[Task brief] Within the listing below, how many lines hold the string "each"? Only the number is wanted.
(Record excerpts begins)
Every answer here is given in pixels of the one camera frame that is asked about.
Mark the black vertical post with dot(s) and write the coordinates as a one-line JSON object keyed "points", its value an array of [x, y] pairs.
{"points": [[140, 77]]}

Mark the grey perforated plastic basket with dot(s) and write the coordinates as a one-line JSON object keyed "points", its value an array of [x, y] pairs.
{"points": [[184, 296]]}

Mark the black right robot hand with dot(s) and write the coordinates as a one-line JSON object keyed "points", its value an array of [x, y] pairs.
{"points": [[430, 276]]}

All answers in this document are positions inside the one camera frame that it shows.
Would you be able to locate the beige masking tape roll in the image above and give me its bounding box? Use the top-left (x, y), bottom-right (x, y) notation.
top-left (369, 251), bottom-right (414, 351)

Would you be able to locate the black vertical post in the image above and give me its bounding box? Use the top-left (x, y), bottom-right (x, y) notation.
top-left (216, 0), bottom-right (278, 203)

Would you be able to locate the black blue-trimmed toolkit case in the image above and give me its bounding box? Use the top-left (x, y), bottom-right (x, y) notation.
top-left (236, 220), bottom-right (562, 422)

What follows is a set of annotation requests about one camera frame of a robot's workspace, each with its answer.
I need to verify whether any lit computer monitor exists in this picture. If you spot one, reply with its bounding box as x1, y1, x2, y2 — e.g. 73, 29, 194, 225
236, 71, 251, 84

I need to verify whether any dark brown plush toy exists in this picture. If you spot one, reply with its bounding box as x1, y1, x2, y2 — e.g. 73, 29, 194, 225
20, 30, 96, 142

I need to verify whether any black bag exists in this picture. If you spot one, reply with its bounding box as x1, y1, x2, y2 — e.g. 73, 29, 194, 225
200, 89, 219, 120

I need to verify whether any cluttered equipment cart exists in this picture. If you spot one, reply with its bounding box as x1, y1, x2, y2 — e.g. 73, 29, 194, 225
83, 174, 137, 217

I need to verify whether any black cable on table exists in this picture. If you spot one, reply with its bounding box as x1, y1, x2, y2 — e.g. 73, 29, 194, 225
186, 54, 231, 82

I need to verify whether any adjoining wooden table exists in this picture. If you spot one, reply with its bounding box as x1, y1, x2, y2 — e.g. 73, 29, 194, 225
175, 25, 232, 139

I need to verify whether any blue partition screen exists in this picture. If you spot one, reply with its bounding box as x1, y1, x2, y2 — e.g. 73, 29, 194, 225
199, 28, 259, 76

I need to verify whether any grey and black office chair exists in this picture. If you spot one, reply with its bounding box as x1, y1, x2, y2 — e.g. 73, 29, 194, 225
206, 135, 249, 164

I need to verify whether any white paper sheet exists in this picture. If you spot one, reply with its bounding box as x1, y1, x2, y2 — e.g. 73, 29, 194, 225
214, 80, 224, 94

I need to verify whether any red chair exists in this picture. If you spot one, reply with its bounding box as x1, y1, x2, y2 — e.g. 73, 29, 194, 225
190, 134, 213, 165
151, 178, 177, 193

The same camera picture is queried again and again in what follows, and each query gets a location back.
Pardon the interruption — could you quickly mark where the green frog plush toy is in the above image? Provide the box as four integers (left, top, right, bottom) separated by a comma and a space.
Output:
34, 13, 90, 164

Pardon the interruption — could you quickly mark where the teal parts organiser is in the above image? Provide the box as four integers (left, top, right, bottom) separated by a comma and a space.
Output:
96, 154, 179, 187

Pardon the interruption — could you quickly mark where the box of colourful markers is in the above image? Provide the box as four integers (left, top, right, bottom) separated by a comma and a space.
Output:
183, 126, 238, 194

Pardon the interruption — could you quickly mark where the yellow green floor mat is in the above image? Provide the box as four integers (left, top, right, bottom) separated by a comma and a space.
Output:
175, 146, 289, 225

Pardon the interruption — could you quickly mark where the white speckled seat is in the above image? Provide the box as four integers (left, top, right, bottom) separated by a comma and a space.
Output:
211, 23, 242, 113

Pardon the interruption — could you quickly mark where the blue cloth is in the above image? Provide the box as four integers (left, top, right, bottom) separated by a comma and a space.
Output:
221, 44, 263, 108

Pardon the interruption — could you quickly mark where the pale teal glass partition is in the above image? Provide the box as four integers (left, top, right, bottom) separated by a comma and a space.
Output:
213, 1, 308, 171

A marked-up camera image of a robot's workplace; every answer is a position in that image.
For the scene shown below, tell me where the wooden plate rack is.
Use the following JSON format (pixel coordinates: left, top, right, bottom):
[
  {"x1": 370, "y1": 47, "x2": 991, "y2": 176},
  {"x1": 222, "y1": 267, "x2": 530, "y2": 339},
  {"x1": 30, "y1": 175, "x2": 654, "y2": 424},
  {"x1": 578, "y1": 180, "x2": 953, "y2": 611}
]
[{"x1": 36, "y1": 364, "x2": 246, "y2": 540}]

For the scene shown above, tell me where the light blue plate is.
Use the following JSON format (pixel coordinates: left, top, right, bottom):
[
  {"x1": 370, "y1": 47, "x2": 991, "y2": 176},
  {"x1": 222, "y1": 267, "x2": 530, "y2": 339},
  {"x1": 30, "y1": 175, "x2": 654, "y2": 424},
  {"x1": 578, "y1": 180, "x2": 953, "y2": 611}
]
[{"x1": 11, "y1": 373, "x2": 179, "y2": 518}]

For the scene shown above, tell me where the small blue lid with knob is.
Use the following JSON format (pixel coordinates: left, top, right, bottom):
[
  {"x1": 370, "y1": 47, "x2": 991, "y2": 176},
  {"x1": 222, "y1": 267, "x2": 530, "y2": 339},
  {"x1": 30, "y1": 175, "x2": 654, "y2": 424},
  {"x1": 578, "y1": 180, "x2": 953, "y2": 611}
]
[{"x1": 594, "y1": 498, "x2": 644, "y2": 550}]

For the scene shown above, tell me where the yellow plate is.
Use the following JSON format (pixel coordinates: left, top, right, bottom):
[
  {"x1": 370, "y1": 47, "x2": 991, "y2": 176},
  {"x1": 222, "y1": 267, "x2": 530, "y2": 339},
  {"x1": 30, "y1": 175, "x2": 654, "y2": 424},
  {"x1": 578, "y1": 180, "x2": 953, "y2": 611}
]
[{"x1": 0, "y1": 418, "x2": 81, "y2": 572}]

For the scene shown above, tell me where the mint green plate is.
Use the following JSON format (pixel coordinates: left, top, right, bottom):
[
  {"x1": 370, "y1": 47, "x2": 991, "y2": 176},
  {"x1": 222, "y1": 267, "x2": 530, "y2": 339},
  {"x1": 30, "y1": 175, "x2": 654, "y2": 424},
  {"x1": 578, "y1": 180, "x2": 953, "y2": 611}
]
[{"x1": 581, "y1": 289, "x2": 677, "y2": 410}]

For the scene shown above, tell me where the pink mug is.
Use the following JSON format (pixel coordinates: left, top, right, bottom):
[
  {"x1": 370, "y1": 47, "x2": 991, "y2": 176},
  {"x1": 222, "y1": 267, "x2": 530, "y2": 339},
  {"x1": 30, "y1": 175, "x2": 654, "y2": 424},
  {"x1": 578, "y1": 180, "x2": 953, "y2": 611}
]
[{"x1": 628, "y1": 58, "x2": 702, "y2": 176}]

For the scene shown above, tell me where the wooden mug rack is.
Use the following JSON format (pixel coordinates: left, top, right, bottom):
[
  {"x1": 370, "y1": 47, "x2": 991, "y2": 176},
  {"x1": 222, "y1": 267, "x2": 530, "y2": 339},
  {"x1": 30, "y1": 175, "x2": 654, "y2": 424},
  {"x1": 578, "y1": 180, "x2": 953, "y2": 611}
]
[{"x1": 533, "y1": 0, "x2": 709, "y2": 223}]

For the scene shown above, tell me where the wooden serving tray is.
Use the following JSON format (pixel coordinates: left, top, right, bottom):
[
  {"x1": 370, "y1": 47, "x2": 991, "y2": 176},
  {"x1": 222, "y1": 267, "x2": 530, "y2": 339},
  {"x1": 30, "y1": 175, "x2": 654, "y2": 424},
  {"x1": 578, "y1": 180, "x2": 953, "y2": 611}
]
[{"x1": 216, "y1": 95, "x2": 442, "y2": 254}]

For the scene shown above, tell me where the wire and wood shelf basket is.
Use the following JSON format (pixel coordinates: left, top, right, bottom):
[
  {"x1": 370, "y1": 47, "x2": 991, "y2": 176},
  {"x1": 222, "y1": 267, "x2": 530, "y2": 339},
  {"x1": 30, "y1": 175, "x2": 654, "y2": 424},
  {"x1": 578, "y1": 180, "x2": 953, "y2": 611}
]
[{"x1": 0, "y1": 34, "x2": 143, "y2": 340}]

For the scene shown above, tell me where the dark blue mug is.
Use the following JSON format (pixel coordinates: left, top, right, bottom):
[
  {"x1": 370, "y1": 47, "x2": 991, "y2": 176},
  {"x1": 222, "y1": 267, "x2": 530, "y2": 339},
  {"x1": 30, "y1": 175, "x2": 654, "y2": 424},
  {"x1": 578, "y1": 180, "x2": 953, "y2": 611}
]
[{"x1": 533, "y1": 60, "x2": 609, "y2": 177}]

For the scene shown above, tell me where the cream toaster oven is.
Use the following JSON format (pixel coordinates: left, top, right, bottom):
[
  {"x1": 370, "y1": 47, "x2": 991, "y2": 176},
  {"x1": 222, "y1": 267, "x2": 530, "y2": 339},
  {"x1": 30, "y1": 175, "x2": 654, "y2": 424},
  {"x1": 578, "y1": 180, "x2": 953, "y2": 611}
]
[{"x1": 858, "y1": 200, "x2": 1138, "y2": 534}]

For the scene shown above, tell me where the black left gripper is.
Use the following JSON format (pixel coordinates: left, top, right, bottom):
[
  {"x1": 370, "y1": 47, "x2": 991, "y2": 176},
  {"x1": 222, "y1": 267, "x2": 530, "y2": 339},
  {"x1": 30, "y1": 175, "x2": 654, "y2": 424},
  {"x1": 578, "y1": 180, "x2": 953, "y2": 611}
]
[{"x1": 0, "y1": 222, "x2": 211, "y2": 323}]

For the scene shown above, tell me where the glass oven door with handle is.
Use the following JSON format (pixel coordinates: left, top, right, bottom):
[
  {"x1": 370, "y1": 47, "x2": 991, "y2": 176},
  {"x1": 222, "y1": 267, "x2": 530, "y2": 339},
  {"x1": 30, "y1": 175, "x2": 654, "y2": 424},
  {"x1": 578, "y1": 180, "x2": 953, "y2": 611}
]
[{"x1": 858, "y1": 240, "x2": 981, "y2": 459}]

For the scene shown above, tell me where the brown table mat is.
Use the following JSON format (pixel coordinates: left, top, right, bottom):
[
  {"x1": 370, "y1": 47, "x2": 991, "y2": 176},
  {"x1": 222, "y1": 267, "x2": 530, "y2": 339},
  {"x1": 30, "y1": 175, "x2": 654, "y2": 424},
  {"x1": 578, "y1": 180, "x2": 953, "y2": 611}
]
(Record excerpts ends)
[Output] 2